• TASK
Among the entries below, how many lines contain "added"? Answer with the number only.

(Collected data)
______________________________

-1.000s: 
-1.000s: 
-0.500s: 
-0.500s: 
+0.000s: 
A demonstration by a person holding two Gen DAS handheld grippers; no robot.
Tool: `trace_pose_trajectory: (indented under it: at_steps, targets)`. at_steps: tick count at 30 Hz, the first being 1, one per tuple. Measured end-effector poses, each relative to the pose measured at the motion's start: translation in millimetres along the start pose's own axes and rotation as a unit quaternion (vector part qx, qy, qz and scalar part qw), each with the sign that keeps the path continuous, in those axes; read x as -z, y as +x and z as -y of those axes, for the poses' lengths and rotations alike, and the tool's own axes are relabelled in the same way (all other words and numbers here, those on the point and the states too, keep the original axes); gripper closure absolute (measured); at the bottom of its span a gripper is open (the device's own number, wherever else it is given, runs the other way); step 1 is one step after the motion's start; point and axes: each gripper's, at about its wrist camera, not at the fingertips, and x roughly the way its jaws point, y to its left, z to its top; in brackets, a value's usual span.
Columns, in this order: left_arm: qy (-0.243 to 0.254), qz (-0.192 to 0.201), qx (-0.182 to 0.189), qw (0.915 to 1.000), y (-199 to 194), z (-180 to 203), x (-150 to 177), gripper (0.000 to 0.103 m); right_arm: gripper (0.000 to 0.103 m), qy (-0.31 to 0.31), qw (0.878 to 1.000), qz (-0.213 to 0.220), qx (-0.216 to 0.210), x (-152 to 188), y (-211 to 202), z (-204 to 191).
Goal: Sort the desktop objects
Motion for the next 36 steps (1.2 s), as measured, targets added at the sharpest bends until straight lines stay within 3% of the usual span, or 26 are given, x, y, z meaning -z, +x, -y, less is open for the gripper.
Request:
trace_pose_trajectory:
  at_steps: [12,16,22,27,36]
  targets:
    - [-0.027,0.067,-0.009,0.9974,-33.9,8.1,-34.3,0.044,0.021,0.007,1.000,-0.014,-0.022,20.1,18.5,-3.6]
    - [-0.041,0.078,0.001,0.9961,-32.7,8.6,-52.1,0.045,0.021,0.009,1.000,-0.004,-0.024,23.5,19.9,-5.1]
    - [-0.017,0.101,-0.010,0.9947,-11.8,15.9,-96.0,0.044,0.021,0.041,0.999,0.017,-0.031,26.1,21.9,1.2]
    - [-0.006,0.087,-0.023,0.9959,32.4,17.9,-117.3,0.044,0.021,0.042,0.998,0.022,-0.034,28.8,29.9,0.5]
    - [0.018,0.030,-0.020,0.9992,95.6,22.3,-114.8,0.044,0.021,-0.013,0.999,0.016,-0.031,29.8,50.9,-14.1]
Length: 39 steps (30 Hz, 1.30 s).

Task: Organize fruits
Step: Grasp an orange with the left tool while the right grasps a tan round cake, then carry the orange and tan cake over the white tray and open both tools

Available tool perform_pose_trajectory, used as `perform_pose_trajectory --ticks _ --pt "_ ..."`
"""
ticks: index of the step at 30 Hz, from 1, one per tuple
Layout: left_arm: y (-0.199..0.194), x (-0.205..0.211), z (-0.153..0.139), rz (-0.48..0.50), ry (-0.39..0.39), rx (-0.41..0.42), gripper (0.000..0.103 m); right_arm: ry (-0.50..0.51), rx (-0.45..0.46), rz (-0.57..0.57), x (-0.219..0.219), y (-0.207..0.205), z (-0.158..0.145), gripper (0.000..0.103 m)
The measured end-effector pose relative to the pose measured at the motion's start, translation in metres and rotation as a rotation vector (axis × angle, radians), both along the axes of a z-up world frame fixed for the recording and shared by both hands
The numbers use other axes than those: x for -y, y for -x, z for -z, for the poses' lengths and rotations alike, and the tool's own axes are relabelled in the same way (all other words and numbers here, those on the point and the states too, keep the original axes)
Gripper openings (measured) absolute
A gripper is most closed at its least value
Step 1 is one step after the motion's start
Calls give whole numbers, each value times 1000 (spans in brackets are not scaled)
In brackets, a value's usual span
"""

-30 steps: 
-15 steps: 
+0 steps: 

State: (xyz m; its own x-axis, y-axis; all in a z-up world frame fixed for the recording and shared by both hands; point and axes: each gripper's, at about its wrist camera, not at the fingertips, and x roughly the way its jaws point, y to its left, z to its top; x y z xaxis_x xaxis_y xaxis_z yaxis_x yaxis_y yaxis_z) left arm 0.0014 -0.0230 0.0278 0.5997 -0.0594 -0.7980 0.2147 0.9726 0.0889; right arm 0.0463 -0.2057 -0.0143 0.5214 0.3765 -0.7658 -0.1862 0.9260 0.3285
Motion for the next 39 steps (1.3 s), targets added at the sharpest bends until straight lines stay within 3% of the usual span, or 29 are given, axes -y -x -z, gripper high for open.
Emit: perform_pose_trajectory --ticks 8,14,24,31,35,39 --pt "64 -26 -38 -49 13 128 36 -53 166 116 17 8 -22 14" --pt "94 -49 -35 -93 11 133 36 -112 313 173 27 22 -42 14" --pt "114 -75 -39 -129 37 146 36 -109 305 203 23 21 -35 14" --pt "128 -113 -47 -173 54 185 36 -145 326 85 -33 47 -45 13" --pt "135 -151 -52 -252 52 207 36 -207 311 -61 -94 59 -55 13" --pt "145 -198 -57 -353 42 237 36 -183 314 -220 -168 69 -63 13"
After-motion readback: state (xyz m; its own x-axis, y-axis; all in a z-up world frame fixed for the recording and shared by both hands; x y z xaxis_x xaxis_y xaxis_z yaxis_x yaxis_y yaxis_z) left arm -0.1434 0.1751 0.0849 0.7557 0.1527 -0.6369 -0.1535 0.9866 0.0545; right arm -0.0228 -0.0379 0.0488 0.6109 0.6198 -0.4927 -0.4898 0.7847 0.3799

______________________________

• REPLY
2